Traído San Miguel a América por los españoles, su culto se entronizó fuertemente en el pueblo aborigen y mestizo. México, Guatemala, Perú, Chile y Argentina dan testimonio de una fuerte presencia de San Miguel como santo patrono de ciudades, pueblos, iglesias y parroquias. (J. Mancilla, 2009). En Chile, la costumbre de las luminarias en Calbuco, es heredada de los españoles desde los tiempos de la colonia.
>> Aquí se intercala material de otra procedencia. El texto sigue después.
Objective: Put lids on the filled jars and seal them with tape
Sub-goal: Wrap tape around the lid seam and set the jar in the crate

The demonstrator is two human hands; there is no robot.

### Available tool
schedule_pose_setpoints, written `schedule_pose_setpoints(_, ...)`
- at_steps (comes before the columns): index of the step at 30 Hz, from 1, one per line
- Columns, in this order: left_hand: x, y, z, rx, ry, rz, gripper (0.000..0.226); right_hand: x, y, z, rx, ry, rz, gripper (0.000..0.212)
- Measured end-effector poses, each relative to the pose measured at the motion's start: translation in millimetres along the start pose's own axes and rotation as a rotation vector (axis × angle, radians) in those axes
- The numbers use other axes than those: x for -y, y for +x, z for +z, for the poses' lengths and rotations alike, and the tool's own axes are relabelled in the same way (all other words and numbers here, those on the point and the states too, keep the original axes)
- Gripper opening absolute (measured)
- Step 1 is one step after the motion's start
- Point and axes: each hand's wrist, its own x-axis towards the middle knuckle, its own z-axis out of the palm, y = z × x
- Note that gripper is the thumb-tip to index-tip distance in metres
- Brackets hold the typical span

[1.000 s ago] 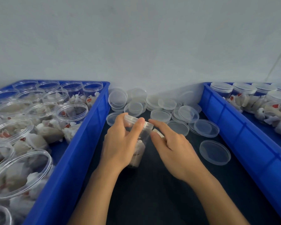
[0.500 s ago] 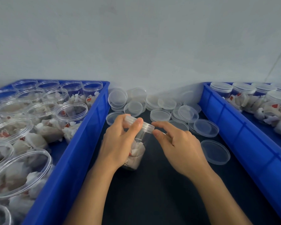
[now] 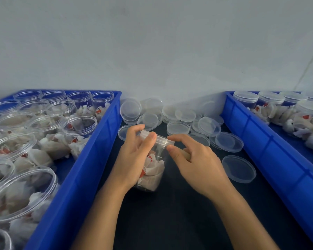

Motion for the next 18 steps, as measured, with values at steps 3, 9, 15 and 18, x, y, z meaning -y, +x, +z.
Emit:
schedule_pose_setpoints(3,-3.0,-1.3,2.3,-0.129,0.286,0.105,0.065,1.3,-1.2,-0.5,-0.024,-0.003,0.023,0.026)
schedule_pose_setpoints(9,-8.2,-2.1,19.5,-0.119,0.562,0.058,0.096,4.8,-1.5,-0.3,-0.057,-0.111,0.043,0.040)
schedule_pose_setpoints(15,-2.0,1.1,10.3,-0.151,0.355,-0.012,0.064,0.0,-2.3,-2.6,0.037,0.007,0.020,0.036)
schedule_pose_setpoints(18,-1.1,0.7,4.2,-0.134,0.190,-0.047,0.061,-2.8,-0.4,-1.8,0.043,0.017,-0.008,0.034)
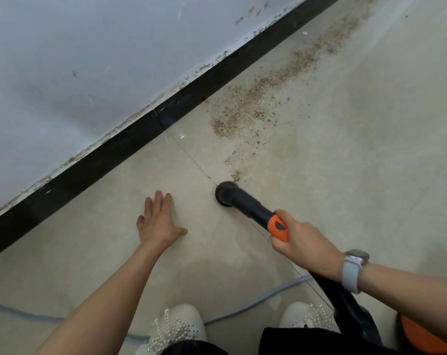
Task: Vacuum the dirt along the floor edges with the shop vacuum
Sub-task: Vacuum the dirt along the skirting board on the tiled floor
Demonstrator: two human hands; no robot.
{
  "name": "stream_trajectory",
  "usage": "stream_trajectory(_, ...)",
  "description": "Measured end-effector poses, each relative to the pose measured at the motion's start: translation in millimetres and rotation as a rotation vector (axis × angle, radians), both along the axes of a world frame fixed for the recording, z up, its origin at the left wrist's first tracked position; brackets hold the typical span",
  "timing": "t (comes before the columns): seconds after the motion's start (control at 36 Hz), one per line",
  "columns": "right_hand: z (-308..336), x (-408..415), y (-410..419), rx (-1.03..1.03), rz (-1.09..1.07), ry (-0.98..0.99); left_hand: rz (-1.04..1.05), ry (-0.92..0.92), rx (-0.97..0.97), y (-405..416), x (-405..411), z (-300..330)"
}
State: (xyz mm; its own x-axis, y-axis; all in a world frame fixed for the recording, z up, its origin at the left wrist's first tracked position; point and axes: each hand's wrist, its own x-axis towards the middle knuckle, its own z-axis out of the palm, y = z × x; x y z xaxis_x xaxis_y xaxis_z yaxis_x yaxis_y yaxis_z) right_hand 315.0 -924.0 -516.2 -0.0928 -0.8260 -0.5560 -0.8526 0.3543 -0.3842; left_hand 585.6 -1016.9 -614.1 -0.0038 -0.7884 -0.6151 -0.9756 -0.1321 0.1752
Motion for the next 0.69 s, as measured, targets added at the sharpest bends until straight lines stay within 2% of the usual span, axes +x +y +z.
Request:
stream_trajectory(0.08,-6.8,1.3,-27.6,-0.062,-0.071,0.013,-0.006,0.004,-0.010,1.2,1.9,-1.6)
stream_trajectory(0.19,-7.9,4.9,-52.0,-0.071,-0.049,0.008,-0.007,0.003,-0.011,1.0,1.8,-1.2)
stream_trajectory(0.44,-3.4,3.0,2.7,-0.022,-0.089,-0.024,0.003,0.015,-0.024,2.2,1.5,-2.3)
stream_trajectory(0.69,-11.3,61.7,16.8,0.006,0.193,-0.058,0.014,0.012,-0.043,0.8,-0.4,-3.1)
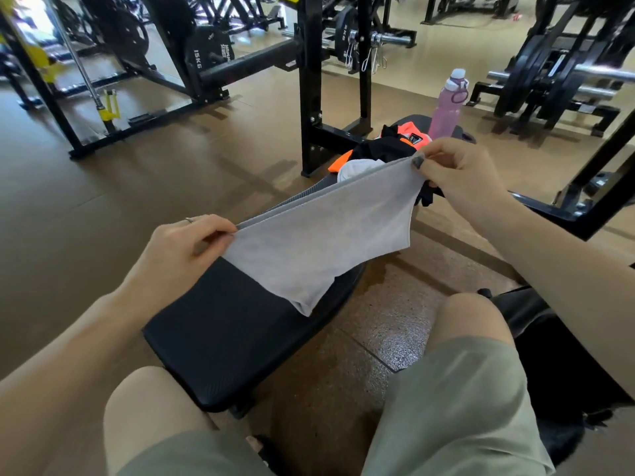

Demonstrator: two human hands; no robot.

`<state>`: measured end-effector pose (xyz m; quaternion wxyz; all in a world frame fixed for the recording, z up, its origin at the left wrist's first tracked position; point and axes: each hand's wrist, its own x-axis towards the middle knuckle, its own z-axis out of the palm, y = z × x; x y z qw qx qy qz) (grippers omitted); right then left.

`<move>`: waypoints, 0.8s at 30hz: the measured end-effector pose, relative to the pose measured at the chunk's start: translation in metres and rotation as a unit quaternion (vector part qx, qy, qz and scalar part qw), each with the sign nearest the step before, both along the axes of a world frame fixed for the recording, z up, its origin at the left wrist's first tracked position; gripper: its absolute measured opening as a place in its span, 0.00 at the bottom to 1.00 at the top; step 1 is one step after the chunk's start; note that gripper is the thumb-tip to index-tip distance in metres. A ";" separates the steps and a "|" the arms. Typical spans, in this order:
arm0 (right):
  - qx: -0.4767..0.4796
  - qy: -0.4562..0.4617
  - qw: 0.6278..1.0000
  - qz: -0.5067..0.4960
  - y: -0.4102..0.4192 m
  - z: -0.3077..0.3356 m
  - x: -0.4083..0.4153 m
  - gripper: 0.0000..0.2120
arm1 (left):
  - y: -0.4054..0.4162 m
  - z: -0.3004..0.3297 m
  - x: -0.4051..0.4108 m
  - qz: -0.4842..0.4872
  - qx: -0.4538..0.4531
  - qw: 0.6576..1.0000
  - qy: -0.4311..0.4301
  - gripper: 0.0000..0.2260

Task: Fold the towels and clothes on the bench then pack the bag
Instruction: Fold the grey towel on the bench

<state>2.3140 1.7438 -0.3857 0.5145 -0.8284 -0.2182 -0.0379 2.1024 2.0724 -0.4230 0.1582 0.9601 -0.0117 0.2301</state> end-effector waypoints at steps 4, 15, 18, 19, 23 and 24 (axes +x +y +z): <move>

Son variadas las interpretaciones que se le han dado a esta tradición. Algunos aseveran que éstas serían expresiones de los pueblos árabes que invadieron España entre los años 711-1492. Sin embargo, la génesis de ellas puede encontrarse tanto en las costumbres primitivas anteriores al cristianismo, como en testimonios históricos más recientes de la Edad Media, particularmente, en la costumbre de encender hogueras que tienen en el norte de Europa durante la víspera de Cuaresma, San Juan, Todos los Santos, Navidad, Reyes Magos y otros. La tradición oral señala que los indígenas calbucanos creían que los españoles eran ayudados por el poder divino de San Miguel. Fue tanta la curiosidad y deseo que sintieron los naturales que decidieron intentar el robo del Santo Patrono. Los españoles precavidos de ese acto, encendieron fogatas para alumbrarse y evitar un ataque sorpresivo, instaurando de esta manera una nueva costumbre que fue seguida por los aborígenes. Otra interpretación, sobre la celebración del día de San Miguel es que cada 29 de septiembre al amanecer se hacía una misa en la iglesia de la ciudad como manera de reconocer el poder que para los nativos tenía San Miguel. Los indígenas llegaban por la tarde con sus botes cargados de “coligüe” seco, solían esperar en la playa la hora de la misa y encendían fogatas para protegerse del frío. Con el tiempo esto se hizo costumbre y los isleños que no podían venir encendían fogatas en los cerros más altos para evidenciar su devoción al Santo. También circula una versión poco conocida que indica que la festividad tendría su origen en el conflicto entre españoles e indígenas que realizaban el “tableo”. Estos últimos debido a los malos tratos recibido habrían decidido quemar en vísperas del 29 de septiembre, todos los lugares donde se acopiaban tablas de alerce. Entonces, como forma de recordar el hecho se encendían fogatas todos los años, sin embargo los datos históricos no permiten corroboran esta explicación.